▸ Your goal
Transcribe all the lines below exactly. Omit the pictures.

▸ Information provided
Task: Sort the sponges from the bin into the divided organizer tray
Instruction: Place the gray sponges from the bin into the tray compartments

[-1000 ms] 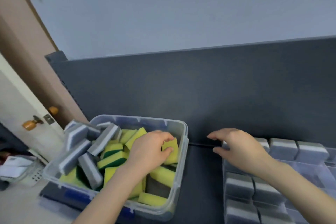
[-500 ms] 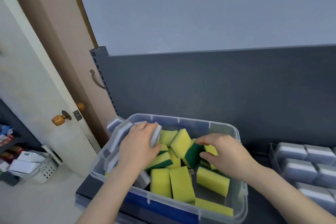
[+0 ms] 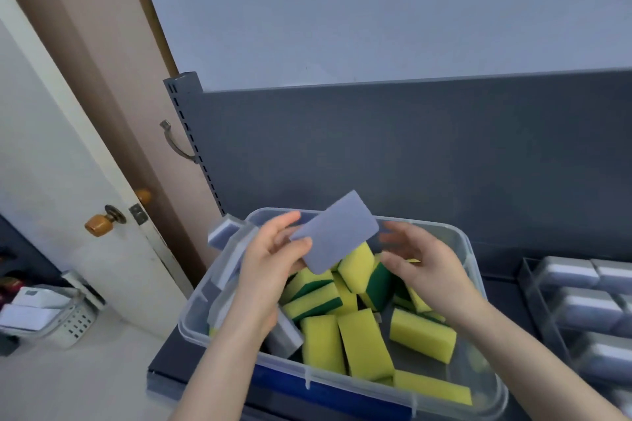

▸ Output of the task
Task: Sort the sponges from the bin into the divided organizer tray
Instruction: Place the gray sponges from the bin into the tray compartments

[-1000 ms] 
[-500 ms] 
[+0 ms] 

This response is done.